«Fratelli e sorelle, essere “in uscita” significa per ciascuno di noi diventare, come Gesù, una porta aperta. È triste e fa male vedere porte chiuse: le porte chiuse del nostro egoismo verso chi ci cammina accanto ogni giorno; le porte chiuse del nostro individualismo in una società che rischia di atrofizzarsi nella solitudine; le porte chiuse della nostra indifferenza nei confronti di chi è nella sofferenza e nella povertà; le porte chiuse verso chi è straniero, diverso, migrante, povero».

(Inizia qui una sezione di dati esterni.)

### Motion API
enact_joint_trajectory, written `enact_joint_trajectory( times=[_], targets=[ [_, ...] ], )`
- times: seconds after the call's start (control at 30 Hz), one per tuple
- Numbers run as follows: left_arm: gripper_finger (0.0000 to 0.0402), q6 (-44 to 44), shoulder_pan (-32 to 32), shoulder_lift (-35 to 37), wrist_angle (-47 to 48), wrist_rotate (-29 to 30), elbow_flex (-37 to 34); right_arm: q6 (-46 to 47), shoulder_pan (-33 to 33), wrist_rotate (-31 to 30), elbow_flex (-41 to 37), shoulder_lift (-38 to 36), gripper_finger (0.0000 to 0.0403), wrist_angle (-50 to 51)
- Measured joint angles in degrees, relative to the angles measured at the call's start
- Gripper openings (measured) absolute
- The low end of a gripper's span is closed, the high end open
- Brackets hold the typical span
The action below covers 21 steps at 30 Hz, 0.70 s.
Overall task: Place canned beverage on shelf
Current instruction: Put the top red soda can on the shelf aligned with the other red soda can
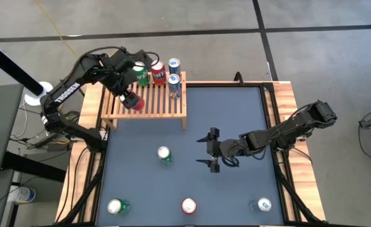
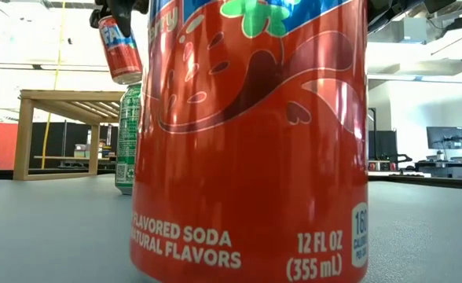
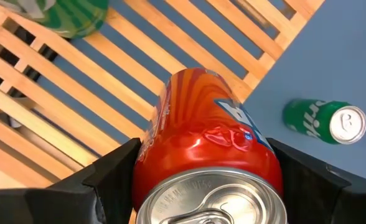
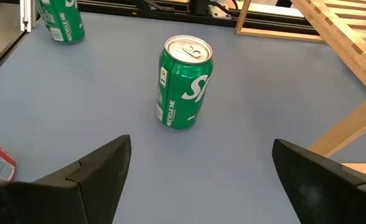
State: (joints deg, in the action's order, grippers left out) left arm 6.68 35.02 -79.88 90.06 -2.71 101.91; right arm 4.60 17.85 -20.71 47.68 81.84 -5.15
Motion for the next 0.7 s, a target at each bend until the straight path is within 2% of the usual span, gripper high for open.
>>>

Lo ha detto papa Francesco nell'omelia della messa in Piazza Kossuth Lajos, a Budapest, nel suo terzo giorno di visita apostolica in Ungheria, Paese che come è noto, sotto il governo del presidente Viktor Orban (incontrato da Bergoglio l’altro ieri), porta avanti una politica di “chiusura” nei confronti dei migranti. 

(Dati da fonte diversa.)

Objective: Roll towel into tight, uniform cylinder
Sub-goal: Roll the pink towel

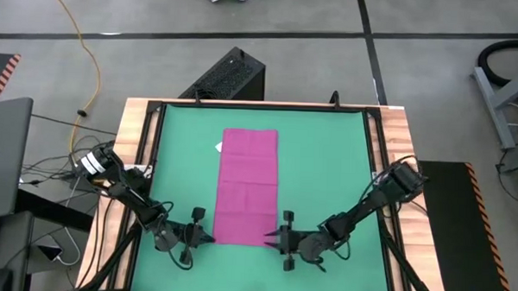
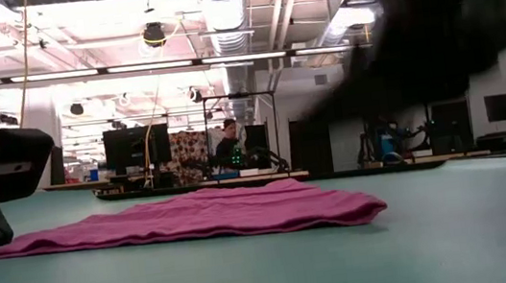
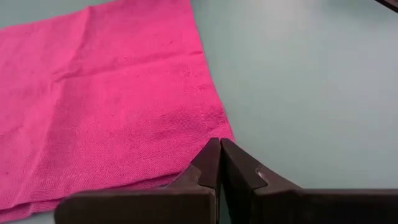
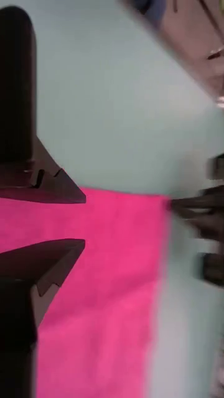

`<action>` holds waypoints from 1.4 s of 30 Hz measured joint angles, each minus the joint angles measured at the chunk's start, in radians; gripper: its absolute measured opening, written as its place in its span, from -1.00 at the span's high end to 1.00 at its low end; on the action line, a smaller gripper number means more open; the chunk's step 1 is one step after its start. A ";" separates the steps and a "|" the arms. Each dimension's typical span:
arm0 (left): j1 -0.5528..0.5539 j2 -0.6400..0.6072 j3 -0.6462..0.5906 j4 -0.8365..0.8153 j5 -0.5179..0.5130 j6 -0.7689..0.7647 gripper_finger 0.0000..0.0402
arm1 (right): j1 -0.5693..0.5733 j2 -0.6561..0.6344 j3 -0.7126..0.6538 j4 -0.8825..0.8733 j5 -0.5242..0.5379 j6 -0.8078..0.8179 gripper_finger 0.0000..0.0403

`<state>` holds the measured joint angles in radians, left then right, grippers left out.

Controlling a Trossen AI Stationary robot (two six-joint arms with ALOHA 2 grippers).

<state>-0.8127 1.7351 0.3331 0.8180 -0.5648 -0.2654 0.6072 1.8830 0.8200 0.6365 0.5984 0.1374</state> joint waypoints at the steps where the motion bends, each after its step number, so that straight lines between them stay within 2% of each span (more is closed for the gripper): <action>1: 0.001 0.000 0.000 -0.002 0.000 -0.005 1.00 | 0.007 -0.031 0.000 -0.017 0.017 -0.034 0.39; 4: 0.003 0.000 0.000 -0.022 0.005 -0.011 1.00 | 0.021 -0.113 0.000 -0.111 0.064 -0.142 0.37; 9: 0.004 0.000 -0.001 -0.048 0.008 -0.024 1.00 | -0.008 -0.173 0.000 -0.299 -0.003 -0.195 0.15; 14: 0.005 0.000 -0.001 -0.062 0.007 -0.035 1.00 | -0.012 -0.162 0.000 -0.327 -0.047 -0.395 -0.18; 17: 0.005 0.000 -0.001 -0.067 0.007 -0.043 1.00 | -0.011 -0.162 0.000 -0.326 -0.076 -0.466 -0.30; 24: 0.005 0.001 -0.002 -0.072 0.006 -0.058 1.00 | -0.018 -0.162 0.000 -0.332 -0.156 -0.522 -0.32; 31: 0.005 0.001 -0.002 -0.072 0.005 -0.061 1.00 | -0.012 -0.161 0.000 -0.405 -0.156 -0.598 -0.32; 42: 0.006 0.001 -0.002 -0.072 0.004 -0.070 1.00 | -0.027 -0.132 0.009 -0.395 -0.167 -0.665 -0.32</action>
<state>-0.8070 1.7359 0.3309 0.7464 -0.5606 -0.3353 0.5800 1.7506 0.8290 0.2418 0.4314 -0.5279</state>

«Perfino le porte chiuse delle nostre comunità ecclesiali - ha proseguito il pontefice nella sua omelia – chiuse tra di noi, chiuse verso il mondo, chiuse verso chi “non è in regola”, chiuse verso chi anela al perdono di Dio».

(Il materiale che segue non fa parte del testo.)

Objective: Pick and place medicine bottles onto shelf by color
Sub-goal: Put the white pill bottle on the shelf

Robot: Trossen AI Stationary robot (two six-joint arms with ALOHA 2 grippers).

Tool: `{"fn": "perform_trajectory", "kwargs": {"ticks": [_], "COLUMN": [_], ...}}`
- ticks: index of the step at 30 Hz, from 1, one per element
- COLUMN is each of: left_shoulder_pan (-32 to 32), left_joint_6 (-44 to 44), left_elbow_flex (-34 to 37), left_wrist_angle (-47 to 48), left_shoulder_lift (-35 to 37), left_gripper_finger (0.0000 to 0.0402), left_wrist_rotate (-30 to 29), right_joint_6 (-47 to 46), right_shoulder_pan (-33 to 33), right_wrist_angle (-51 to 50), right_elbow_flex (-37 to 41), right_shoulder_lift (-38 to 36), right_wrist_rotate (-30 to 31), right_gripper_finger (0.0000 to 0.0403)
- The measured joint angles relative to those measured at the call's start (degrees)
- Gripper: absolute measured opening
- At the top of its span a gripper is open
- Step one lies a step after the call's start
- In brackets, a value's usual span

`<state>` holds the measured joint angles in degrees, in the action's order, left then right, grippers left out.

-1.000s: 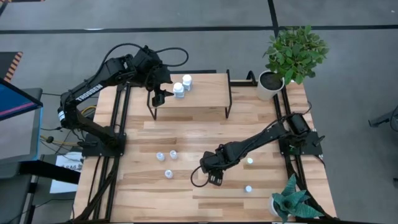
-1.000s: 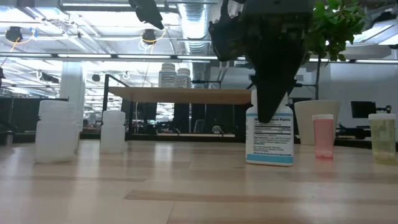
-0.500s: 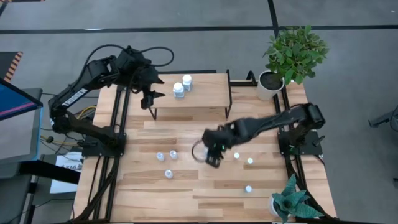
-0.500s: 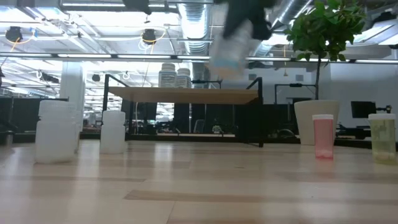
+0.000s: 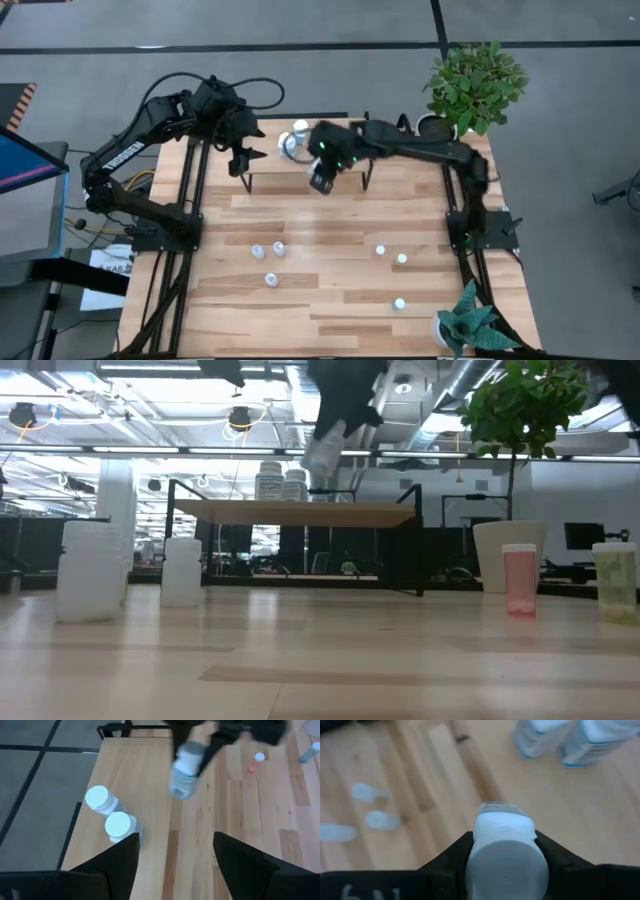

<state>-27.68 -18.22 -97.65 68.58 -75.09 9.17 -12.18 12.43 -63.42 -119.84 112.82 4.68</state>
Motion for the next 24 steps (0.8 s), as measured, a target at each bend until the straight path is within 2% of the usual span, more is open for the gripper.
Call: {"fn": "perform_trajectory", "kwargs": {"ticks": [6,10,20,24], "left_shoulder_pan": [0.09,0.11,0.11,0.11], "left_joint_6": [0.34,0.37,0.33,0.31], "left_elbow_flex": [0.00,0.00,0.00,0.00], "left_wrist_angle": [0.09,0.11,0.11,0.11], "left_shoulder_lift": [0.04,0.11,0.11,0.11], "left_gripper_finger": [0.0242,0.0242,0.0242,0.0242], "left_wrist_rotate": [0.00,-0.42,-0.49,-0.50], "right_joint_6": [4.99,5.32,9.06,11.40], "right_shoulder_pan": [5.18,7.86,9.09,9.09], "right_wrist_angle": [-7.64,-7.83,-6.23,-3.66], "right_elbow_flex": [-15.31,-13.17,-13.37,-13.23], "right_shoulder_lift": [9.34,10.09,12.06,12.26], "right_wrist_rotate": [-1.70,-7.06,-7.06,-6.28], "right_gripper_finger": [0.0166,0.0167,0.0170,0.0191]}}
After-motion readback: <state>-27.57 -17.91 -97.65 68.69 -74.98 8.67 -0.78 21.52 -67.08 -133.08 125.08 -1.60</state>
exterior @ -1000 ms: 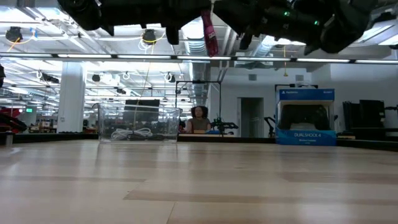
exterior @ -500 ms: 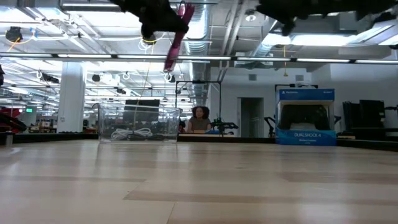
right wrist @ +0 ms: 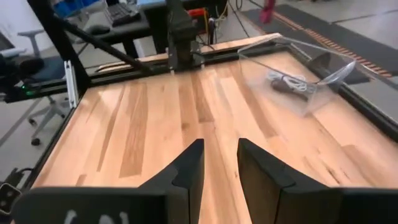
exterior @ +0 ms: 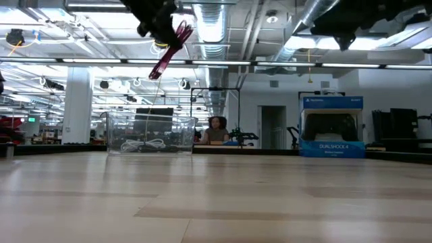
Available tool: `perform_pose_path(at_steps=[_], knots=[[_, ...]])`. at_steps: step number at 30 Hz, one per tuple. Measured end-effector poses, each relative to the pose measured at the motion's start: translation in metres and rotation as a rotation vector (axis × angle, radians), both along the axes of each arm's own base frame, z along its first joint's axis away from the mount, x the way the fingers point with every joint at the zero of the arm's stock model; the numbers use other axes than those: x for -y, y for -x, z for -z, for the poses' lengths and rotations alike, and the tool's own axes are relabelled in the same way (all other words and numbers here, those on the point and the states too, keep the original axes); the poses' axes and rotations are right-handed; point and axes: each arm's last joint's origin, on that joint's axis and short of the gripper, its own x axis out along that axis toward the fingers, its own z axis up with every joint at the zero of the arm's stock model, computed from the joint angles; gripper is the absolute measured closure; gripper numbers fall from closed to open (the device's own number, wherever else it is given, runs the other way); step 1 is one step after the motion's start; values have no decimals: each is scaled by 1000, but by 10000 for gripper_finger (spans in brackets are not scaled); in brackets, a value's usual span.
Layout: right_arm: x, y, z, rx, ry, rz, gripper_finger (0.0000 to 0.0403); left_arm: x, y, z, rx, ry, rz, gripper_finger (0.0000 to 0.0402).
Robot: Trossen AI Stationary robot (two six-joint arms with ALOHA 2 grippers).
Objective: Pick and place USB-C Cables
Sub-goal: Put the pink charger cable into the transparent bin
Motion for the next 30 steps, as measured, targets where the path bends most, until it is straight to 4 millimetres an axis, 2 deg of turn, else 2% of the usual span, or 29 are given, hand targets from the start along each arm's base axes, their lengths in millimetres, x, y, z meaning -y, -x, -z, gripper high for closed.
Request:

«Per favore: apriamo le porte!», ha aggiunto il Papa, «e cerchiamo di essere anche noi - con le parole, i gesti, le attività quotidiane – come Gesù: una porta aperta, una porta che non viene mai sbattuta in faccia a nessuno, una porta che permette a tutti di entrare a sperimentare la bellezza dell'amore e del perdono del Signore».